● **Directions**
The whole of the data is to be returned without a single change.

Given material below:

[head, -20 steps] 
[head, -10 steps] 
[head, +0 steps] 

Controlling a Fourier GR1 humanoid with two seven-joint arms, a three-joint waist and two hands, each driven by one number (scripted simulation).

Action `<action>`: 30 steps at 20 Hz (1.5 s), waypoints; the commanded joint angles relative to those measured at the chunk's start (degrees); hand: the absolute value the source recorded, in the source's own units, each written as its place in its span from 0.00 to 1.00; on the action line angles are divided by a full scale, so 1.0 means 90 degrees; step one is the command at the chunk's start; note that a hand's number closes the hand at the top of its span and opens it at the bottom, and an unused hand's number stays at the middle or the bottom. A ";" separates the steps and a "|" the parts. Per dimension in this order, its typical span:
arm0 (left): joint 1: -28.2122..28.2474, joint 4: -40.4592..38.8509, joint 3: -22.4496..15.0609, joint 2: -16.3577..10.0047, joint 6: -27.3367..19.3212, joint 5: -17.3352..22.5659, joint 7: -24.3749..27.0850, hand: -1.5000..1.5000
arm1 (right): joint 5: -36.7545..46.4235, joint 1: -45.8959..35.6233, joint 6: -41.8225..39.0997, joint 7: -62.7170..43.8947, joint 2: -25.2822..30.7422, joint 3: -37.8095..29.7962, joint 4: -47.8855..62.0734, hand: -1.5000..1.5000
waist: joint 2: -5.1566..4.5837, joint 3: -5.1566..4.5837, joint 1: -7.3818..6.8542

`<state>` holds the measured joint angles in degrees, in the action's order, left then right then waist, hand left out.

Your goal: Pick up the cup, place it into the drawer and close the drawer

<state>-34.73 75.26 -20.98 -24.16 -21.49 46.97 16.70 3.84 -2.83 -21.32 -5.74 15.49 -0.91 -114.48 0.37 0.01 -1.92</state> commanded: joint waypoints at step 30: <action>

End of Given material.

● **Reply to the task**
[head, -20 steps] 
[head, -10 steps] 
[head, +0 steps] 

Controlling a Fourier GR1 humanoid with two seven-joint arms, a three-joint waist and two hands, each driven by one number (scripted simulation).

Action `<action>`: 30 steps at 20 Hz (1.5 s), waypoints; the commanded joint angles relative to those measured at the chunk's start (degrees); hand: the absolute value the source recorded, in the source's own units, each written as its place in its span from 0.00 to 1.00; on the action line angles are divided by a full scale, so 1.0 means 90 degrees; step one is the command at the chunk's start; note that a hand's number closes the hand at the top of its span and opens it at the bottom, and an unused hand's number stays at the middle or the bottom. A ";" separates the steps and a "|" the parts. Per dimension in this order, its typical span:
arm0 (left): joint 1: -28.2122..28.2474, joint 4: -40.4592..38.8509, joint 3: -22.4496..15.0609, joint 2: -16.3577..10.0047, joint 6: -27.3367..19.3212, joint 5: -17.3352..22.5659, joint 7: -24.3749..27.0850, hand: -1.5000..1.5000
arm1 (right): joint 5: -36.7545..46.4235, joint 1: -45.8959..35.6233, joint 6: -41.8225..39.0997, joint 7: -62.7170..43.8947, joint 2: -25.2822..30.7422, joint 3: -37.8095..29.7962, joint 4: -47.8855..62.0734, hand: -1.5000..1.5000
waist: joint 2: -5.1566..4.5837, joint 3: -5.1566..4.5837, joint 1: -7.3818..6.8542

`<state>` holds the measured joint angles in degrees, in the action's order, left then right then waist, hand left out.

Your goal: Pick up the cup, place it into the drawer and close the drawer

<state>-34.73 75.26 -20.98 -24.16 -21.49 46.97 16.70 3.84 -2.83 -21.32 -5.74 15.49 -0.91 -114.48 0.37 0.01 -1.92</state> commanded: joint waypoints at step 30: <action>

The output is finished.